Jerusalem Benyam, 16, lost her friend in the tower, and said she had been unable to focus during her GCSE science paper, just hours after the fire took hold.
"I had two exams that day and to be honest I wasn't really concentrating," she said.
"It was a traumatising week, to be honest. And after that day all we did was help out the community, and I don't think I revised much after that, so I was really worried about failing.
"It was hard, because I lost my friend, but we had to stay strong for the community and help each other out."
Jerusalem described how she had been too distressed to turn her attention to her exams as the aftermath of the tragedy unfolded.
She said: "In science I wasn't concentrating properly: I was crying and upset, and I was doodling the file, but by lunch time I got stronger and I did a bit better in history. I gathered my thoughts."
Despite spending the majority of her time after school dedicating herself to local Grenfell relief efforts, Jerusalem achieved one A*, one A, and a grade 7 in maths and 6 in English literature and language under the new numbering system introduced for the first time this year.
A fellow Sion-Manning pupil, Romaysa Taibi, 16, who lives in nearby Latymer, achieved a grade 8 in her GCSE English, and said the disaster compelled her to go out to help others in her forthcoming career.
She said: "You come into school and you see people crying and breaking down because they knew people in that building and you just don't know what to do and how to comfort them."
Romaysa said she now plans to study to become a doctor so that she can save lives.
"To see people burn to death and not being able to help them kind of just fuelled my need to help out again," she said.
Sion-Manning headmaster Andrew O'Neill said he was "incredibly proud" that the school achieved a 72 per cent pass rate at level four or above in English and maths.
Mr O'Neill also said the school received "fantastic support" from Kensington and Chelsea council in the wake of the Grenfell fire, and praised the education team for their "superb" efforts.

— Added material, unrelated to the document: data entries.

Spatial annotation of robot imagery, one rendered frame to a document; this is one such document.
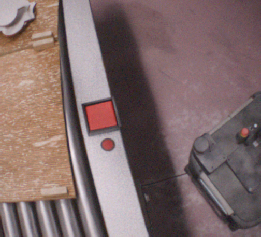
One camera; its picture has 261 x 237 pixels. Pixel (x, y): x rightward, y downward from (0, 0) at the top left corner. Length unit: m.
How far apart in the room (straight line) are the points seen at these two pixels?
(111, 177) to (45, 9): 0.53
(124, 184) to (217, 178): 0.80
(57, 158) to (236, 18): 1.84
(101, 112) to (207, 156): 0.76
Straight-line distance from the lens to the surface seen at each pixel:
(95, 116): 0.77
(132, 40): 2.07
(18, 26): 0.94
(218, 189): 1.45
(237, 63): 2.08
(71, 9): 1.00
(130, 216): 0.71
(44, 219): 0.73
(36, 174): 0.74
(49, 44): 0.88
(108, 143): 0.75
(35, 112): 0.79
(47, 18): 0.97
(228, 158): 1.48
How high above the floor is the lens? 1.61
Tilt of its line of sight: 62 degrees down
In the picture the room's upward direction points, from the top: 2 degrees counter-clockwise

He said: "Our staff have been outstanding in terms of the support they've given to the pupils.
"Our focus in the days and the weeks afterwards was to try and keep normality within the school and keep the learning in the classrooms going. And we had support where it was needed."
Mr O'Neill said counsellors and educational psychologists had been in place at the time of the disaster and said the school would liaise with council authorities to ensure pupils continued to have access to support services in the months ahead.